How to cite this URL:
Mangera A, Chapple CR. BPH management today. Indian J Urol [serial online] 2014 [cited 2022 Jul 3];30:169. Available from:

It gave us immense pleasure in compiling this special symposium on benign prostatic hyperplasia/benign prostatic obstruction (BPH/BPO) for the Indian Journal of Urology, Apr-Jun 2014, Vol 30, Issue 2, which is a first in its history. In 1788, John Hunter, Master Surgeon at the St George's Hospital London, gave a detailed account of hyperplasia of the lateral prostatic lobes leading to thickening of the bladder with dilatation of the ureters and kidneys. Subsequently, it took approximately 50 years before descriptions of suprapubic prostatectomy were published, and it was Sir Peter Freyer of St. Peters Hospital, London, who was accredited with the popularization of what is now called "the Freyer prostatectomy." Across the Atlantic Ocean, the perineal prostatectomy was also popular and was introduced in Baltimore, USA, in 1903. Subsequently, in 1945, Millin described the retropubic prostatectomy without opening the bladder with transurethral drainage leading to earlier recovery. However, looking through the annals of history, the surgical team of Sushrata of Benares, India, described the surgical treatment of BOO and bladder stones over 2000 years ago. At a similar time, the Chinese and Egyptians used catheterization as a method of relieving acute retention.

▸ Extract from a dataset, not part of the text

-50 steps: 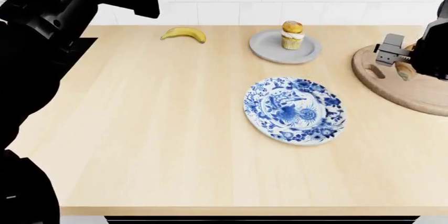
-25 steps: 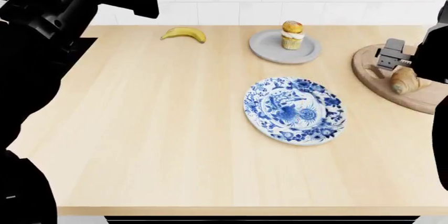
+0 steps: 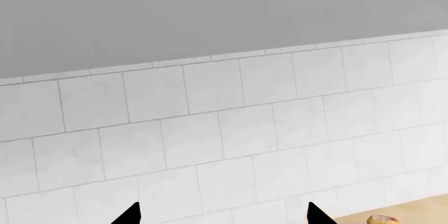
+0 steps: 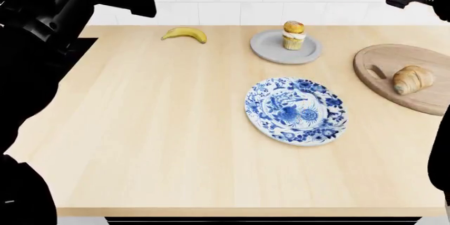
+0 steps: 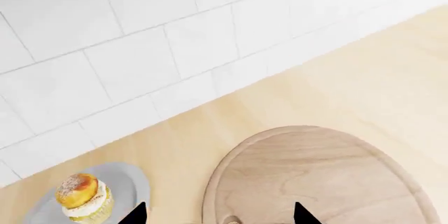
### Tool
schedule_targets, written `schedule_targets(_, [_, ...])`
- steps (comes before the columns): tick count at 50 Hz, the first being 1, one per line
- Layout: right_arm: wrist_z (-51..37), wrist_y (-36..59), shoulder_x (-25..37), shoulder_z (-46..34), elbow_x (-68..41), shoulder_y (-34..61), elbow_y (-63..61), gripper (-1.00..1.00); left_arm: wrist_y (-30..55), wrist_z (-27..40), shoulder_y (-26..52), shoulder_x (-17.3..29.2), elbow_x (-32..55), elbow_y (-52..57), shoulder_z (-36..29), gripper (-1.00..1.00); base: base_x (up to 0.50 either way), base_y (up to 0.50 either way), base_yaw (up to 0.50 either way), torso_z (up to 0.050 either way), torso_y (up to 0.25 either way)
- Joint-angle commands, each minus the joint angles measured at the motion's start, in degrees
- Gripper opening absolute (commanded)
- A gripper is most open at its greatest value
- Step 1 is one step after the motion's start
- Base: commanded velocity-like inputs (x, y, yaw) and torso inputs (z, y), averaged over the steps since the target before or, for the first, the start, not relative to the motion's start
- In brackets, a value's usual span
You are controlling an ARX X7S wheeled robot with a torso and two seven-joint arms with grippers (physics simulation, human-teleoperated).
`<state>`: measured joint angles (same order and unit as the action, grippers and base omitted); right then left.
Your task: From the different types of pastries on the counter, select a croissant and place it on the cutting board. Then retrieve a jar of jam from the cabinet and place it alongside the croissant on the cutting board.
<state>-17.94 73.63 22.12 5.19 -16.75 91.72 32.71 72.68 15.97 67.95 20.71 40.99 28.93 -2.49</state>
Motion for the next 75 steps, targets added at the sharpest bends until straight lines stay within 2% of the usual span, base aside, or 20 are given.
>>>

Much has changed since the middle of the 20 th century with the development of pharmacotherapy such as alpha antagonists and, more recently, 5-alpha reductase inhibitors. Subsequently, there has been a recognition of the importance of storage symptoms in male lower urinary tract symptoms (LUTS) associated with benign prostatic enlargement leading to bladder outlet obstruction. There is increasing evidence that anticholinergics are useful in some patients, and more recently, the PDE5 inhibitor tadalafil has been licensed in many parts of the world for male LUTS. In 2014, we now have potential combination therapies available. The shift in emphasis has therefore been from a purely surgical approach to the management of BPO, to the incorporation of a number of pharmacotherapeutic modalities. Clearly, there are a number of other possible options being explored at present as we increasingly recognize the importance of the sensory system and the manner in which the bladder and prostate function as a single functional complex.

Clearly though, surgical intervention remains extremely important. Just as in the development of medical therapies, surgical and, more so, technological innovation has led to a myriad of surgical options with multiple laser sources, power outputs and waveforms leading to adenoma coagulation and/or vaporization and thus different techniques of de-obstruction. As occurs with all new technologies, early adopters show great enthusiasm and report favorable results. In this issue, we hope to give you a balanced report of the evidence regarding these evolving techniques.

Besides management of symptoms, the complications of BPH/BPO also require specialist input, and this review provides useful algorithms in managing these complications. A number of predictors for progression have been identified in recent years, although it is well recognized that not all men who present with male LUTS associated with BPH will necessarily have progression of their symptoms. Nevertheless, it is clearly established that increasing age, a larger prostate and elevated prostate-specific antigen (in the absence of malignancy) and histological evidence of inflammation in the prostate indicate a tendency to progression. Until now, the focus of assessment has been to determine disease severity and to decipher who will benefit from surgery by the use of cystometry.

We hope that in the future we may be able to refine our understanding of these potential biomarkers for the disease process. Indeed, there are other elective approaches. Injection of toxin into the prostate has been explored but, unfortunately, use of botulinum toxin despite its early promise failed to prove effective in Phase III studies, although other toxins are currently under early research evaluation. Clearly, the interface between benign and malignant prostate disease is an important one that needs to be explored further in the future.